* What to produce: The reply should contain every line of the data, repeated exactly, and no pictures.

* Given information:
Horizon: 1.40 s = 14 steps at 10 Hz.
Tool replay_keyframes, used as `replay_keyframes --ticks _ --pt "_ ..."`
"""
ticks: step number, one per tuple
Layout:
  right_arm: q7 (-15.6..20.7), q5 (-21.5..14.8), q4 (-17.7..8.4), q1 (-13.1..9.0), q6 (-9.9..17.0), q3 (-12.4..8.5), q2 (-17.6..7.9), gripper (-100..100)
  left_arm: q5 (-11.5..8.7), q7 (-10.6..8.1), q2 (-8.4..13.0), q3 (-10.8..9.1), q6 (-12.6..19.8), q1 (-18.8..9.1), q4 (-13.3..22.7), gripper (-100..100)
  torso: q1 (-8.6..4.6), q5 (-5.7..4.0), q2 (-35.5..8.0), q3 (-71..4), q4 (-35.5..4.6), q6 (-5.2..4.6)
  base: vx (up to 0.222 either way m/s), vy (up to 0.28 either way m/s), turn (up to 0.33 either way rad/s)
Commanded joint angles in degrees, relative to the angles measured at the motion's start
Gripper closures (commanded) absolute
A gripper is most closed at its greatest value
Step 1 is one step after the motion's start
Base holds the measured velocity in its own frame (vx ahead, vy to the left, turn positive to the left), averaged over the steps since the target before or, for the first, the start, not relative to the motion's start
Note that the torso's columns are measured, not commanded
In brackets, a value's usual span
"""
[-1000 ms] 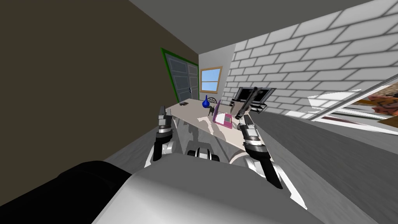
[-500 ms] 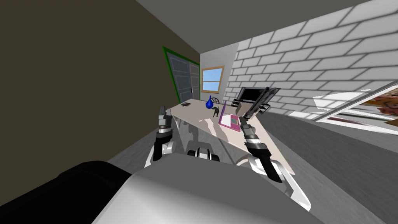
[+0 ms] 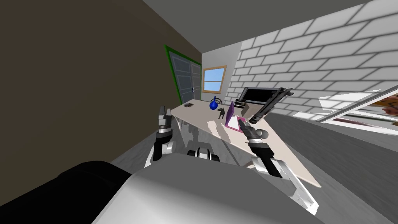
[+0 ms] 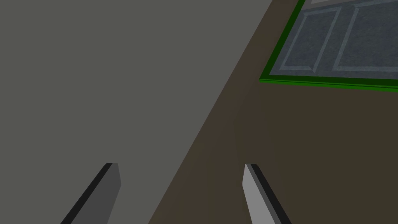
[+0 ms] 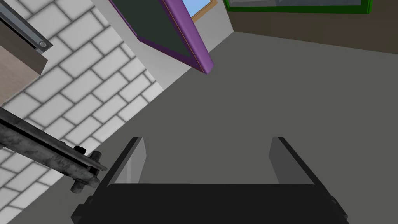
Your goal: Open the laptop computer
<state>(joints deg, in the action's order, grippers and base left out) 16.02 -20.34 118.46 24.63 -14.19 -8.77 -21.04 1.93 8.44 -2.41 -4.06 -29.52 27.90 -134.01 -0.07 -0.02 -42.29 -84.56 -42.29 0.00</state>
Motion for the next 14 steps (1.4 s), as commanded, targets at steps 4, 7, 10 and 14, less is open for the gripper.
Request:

* Task result:
Horizon: 1.40 s = 14 steps at 10 Hz.
Tool replay_keyframes, used as `replay_keyframes --ticks _ --pt "_ ..."`
"""
ticks: step number, one per tuple
Layout:
  right_arm: q7 (-15.6..20.7), q5 (-21.5..14.8), q4 (-17.7..8.4), q1 (-13.1..9.0), q6 (-9.9..17.0), q3 (-12.4..8.5), q2 (-17.6..7.9), gripper (-100..100)
  left_arm: q5 (-11.5..8.7), q7 (-10.6..8.1), q2 (-8.4..13.0), q3 (-10.8..9.1), q6 (-12.6..19.8), q1 (-18.8..9.1), q4 (-13.3..22.7), gripper (-100..100)
  torso: q1 (-8.6..4.6), q5 (-5.7..4.0), q2 (-35.5..8.0), q3 (-71..4), q4 (-35.5..4.6), q6 (-5.2..4.6)
  base: vx (up to 0.222 either way m/s), vy (up to 0.28 either way m/s), turn (up to 0.33 either way rad/s)
Commanded joint angles in degrees, relative to the angles measured at the motion's start
Gripper closures (commanded) absolute
A gripper is most closed at its greatest value
Step 1 is one step after the motion's start
Base holds the measured velocity in its own frame (vx ahead, vy to the left, turn positive to the left), averaged over the steps since the target before or, for the first, the start, not relative to the motion's start
Note that the torso's columns are measured, not commanded
In brackets, a value's usual span
"""
[-1000 ms] 
[-500 ms] 
[+0 ms] 
[+0 ms] 
[+0 ms] 
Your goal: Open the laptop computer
<state>(joints deg, in the action's order, grippers and base left out) 16.02 -20.34 118.46 24.63 -14.19 -8.77 -21.04 1.93 8.44 -2.41 -4.06 -29.52 27.90 -134.01 -0.07 -0.02 -42.29 -84.56 -42.29 0.00</state>
Motion for the next 14 steps (1.4 s), as commanded, targets at steps 4, 7, 10 and 14, less is open for the gripper.
Request:

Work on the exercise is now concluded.